== Source information ==

┏━━

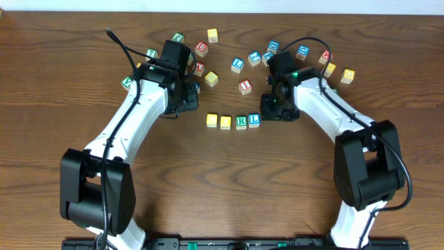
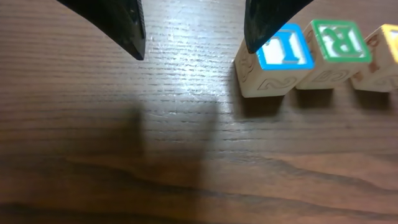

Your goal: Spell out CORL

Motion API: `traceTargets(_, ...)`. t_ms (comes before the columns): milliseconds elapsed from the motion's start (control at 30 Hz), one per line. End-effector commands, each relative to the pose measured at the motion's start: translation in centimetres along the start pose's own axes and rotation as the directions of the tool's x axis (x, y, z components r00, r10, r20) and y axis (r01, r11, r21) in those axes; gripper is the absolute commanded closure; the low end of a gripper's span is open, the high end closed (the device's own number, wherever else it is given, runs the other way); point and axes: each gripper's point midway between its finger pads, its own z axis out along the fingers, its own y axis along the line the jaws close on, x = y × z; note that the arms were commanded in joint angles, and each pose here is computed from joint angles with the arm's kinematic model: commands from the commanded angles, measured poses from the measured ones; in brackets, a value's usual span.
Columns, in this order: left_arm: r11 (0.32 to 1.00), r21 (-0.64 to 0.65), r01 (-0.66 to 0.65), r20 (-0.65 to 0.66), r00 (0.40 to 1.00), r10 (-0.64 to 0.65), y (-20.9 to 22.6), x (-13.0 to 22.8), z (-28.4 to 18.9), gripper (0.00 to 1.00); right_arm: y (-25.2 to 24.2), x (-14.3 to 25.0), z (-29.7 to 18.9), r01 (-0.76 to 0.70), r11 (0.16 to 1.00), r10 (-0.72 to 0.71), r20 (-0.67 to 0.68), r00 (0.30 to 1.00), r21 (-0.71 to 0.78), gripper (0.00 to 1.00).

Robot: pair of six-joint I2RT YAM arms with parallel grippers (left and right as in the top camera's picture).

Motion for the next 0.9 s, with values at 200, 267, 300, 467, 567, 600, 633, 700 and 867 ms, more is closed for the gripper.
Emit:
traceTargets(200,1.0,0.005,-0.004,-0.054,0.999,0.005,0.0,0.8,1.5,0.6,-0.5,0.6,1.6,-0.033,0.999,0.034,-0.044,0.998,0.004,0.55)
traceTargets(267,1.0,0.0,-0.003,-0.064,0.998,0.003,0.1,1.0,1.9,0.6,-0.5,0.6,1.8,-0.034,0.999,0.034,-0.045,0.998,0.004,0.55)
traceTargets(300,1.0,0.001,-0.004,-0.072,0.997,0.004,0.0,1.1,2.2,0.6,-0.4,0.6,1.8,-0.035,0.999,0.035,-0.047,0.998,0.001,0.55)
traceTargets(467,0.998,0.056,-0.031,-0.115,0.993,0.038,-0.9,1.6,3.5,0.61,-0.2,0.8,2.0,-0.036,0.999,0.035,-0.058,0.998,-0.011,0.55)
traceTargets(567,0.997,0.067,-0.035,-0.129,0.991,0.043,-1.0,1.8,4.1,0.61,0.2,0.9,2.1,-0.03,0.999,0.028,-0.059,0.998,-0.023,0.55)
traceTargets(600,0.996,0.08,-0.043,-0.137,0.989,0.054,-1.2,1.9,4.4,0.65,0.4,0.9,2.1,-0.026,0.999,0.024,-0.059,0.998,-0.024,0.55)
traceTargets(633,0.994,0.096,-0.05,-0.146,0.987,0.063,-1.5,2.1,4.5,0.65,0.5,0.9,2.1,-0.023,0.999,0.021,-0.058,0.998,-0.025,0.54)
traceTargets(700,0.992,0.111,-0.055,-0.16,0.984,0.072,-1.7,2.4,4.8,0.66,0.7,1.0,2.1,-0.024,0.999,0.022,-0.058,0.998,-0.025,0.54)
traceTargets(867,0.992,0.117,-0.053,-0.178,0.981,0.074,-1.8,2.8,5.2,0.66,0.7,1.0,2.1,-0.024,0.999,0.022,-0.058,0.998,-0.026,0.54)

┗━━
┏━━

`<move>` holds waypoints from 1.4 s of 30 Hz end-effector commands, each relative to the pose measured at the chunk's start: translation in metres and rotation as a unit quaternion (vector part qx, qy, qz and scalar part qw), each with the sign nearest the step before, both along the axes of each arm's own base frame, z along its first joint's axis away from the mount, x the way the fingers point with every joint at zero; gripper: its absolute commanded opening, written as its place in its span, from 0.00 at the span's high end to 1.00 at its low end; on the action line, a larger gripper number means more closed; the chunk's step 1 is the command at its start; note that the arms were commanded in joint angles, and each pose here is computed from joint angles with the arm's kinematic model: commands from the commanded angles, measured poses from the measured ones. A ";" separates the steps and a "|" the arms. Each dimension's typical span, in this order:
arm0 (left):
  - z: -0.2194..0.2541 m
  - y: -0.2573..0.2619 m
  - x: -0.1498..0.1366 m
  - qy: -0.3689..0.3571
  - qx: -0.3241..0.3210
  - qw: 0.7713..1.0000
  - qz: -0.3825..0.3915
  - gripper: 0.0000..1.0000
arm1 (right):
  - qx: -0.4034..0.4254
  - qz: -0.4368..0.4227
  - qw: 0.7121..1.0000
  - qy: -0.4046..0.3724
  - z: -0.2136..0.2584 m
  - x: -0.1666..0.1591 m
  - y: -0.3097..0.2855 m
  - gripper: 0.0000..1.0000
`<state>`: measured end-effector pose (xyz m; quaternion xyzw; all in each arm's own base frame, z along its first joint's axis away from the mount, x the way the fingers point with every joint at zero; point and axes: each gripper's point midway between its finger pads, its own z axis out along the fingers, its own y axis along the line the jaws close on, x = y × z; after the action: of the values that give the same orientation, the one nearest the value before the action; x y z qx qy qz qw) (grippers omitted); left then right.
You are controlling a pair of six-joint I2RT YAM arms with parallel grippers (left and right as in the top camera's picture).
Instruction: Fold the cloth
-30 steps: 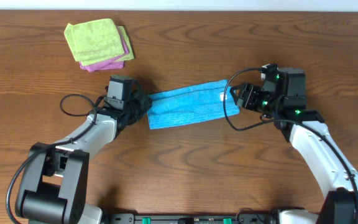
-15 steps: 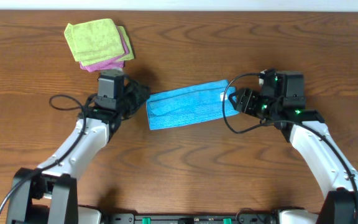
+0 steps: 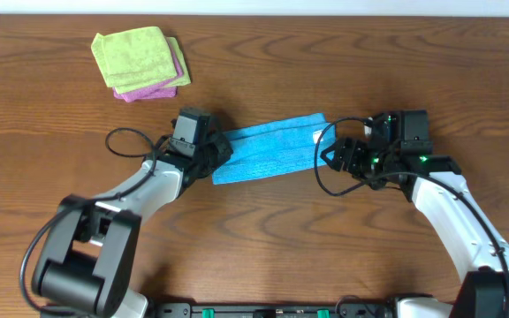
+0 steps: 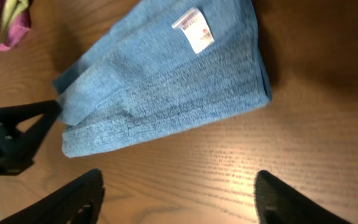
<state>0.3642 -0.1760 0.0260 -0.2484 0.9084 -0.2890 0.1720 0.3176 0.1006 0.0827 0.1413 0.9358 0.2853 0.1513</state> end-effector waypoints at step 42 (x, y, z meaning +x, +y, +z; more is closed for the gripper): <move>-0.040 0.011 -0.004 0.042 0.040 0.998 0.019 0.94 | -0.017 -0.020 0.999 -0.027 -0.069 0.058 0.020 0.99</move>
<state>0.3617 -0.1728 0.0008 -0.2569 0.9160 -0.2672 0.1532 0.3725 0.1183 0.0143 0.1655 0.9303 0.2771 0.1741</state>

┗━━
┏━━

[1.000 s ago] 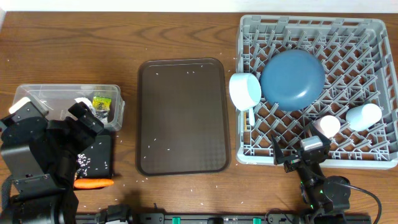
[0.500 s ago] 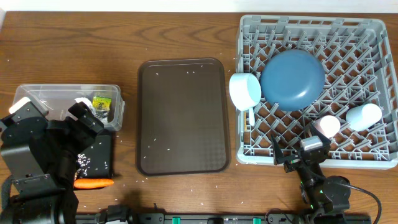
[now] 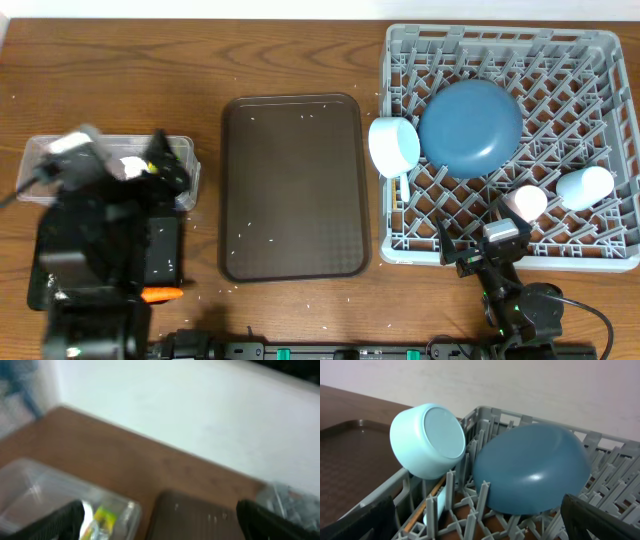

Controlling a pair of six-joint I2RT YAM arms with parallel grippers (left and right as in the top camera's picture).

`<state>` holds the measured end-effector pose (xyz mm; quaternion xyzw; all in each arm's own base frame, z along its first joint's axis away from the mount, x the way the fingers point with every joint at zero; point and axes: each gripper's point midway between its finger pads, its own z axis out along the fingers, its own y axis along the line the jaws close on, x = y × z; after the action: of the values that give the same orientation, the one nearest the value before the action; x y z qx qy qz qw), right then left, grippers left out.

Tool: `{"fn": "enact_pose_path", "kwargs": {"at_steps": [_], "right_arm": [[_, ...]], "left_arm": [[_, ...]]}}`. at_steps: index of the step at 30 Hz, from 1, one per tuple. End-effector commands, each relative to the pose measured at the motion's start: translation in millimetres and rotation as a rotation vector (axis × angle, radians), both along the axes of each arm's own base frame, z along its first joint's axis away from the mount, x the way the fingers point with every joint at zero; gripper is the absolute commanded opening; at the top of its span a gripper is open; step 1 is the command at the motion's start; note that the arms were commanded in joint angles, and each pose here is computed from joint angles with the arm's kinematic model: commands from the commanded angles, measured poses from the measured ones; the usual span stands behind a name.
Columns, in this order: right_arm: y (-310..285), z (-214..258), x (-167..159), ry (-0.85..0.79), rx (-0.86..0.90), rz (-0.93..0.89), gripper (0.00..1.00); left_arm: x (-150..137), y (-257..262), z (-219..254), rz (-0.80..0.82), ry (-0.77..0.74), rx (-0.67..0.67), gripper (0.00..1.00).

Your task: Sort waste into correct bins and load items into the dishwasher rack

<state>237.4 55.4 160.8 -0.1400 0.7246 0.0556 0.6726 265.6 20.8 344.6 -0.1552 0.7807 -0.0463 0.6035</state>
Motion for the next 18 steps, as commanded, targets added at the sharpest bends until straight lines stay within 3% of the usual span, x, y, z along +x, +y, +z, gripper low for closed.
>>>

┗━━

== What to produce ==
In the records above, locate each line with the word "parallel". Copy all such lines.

== Result of this exercise ==
Robot: pair of six-joint I2RT YAM arms with parallel grippers (left and right as in the top camera's picture).
You are controlling a pair of six-joint I2RT YAM arms with parallel grippers (left and right as in the top camera's picture).
Controlling a pair of six-joint I2RT YAM arms with parallel grippers (left and right as in the top camera's picture).

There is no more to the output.